Javier de Frutos

Javier de Frutos born 15 May 1963

Javier de Frutos is a multi award-winning director and choreographer who has directed a dynamic range of theatre productions as well as movement for TV and film. In 2007 he received an Olivier Award for his choreography in Cabaret

Javier De Frutos was born in Venezuela in 1963 where he began his dance training in 1980, continuing at the London School of Contemporary Dance and at the Merce Cunningham School, New York.

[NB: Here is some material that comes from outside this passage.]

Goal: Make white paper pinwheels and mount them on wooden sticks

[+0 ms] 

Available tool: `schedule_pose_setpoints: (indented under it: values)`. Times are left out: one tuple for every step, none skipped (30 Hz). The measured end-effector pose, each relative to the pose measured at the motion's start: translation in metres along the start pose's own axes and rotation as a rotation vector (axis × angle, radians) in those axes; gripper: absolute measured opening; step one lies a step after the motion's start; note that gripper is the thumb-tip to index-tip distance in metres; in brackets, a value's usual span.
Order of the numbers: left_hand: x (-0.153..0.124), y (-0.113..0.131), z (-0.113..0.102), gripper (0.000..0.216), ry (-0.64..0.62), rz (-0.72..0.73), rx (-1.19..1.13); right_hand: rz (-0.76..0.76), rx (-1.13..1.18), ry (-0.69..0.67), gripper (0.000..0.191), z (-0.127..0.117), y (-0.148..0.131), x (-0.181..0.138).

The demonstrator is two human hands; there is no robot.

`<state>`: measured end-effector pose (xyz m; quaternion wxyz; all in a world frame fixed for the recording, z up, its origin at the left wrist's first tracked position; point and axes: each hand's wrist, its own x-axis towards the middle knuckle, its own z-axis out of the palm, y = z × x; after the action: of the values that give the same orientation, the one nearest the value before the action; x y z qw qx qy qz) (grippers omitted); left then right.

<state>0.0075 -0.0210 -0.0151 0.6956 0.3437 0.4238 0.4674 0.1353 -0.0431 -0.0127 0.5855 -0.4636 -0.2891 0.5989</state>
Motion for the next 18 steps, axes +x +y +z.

From 1988 to 1992 he was a member of Laura Dean Dancers and Musicians in New York. In 1992, he was appointed Choreographer in Residence at Movement Research in New York City. On his return to the UK in 1994 he established the Javier De Frutos Dance Company which toured to great acclaim around the world.

In 1999 his achievements were recognised in a South Bank Show. The programme was nominated for the Royal Television Society Award.

In 2000 the digital channel Artsworld made a documentary about the making of The Celebrated Soubrette for Rambert Dance Company as well as a companion broadcast of its performance at Sadler’s Wells Theatre, London. His ballet Milagros features in the documentary celebrating the 50th anniversary of the Royal New Zealand Ballet. The same year Javier was among the first to be made a Fellow of The Arts Council of England, conducting two years exhaustive research on the work of playwright Tennessee Williams.
 
In 2006 he represented Britain at the Venice Biennale with a trilogy of his work and developed and staged a new musical called Cattle Call in collaboration with Richard Thomas (creator of Jerry Springer the Opera) and the 2008 Tony Award winning designer Katrina Lyndsay.

Javier’s film and TV credits include The Long Road to Mazatlan in collaboration with Isaac Julien which was nominated for the Turner prize in 2001. Javier is also credited with the movement direction for Mika’s music video We Are Golden and more recently the pilot for the new HBO drama Game of Thrones directed by Thomas McCarthy.

Javier’s work is in the repertoire of many ballet and contemporary dance companies, including Rotterdam Dance Group, Ballet Shindowski, Nuremberg Ballet, Rambert Dance Company, The Royal New Zealand Ballet, Candoco, The Royal Ballet and Gothenburg Ballet.

His range extends beyond ballet and contemporary dance. A passionate focus of Javier’s work is musicals. He choreographed Carousel for the Chichester Festival Theatre, the National Theatre’s production of Wole Soyinka’s Death and the King’s Horseman (for which he was also movement director) and the acclaimed West End and touring productions of Kander and Ebb’s Cabaret for which he won the prestigious Olivier Award for Best Theatre Choreographer in February 2007. This follows Olivier Awards nominations in 2004 for best achievement in Dance (Elsa Canasta) and in 2005 for best new dance production (Milagros).

Other awards include the 1995 Paul Hamlyn Award, 1996 Bagnolet Prix d’ Auteur (E Muio Disperato…), 1997 South Bank Show Award (Grass and All Visitors Are Welcome, Some by Coming Some by Going), 2004 Time Out Live Award (Sour Milk) and the 2005 Critics Circle National Dance Award for Best Choreography (Elsa Canasta and Milagros) plus a nomination for the same award again in 2008. Javier has also received nominations for the Theatregoers’ Choice Award (Cabaret), Manchester Evening News Theatre Awards and the International Theatre Institute Award.

Javier is currently choreographer/movement director for the production of Macbeth at Shakespeare’s Globe. He is also working on a project with the Open Air Theatre, developing a musical about cigars set in Cuba and directing and choreographing the Pet Shop Boys ballet which is scheduled to open in London in early spring 2011.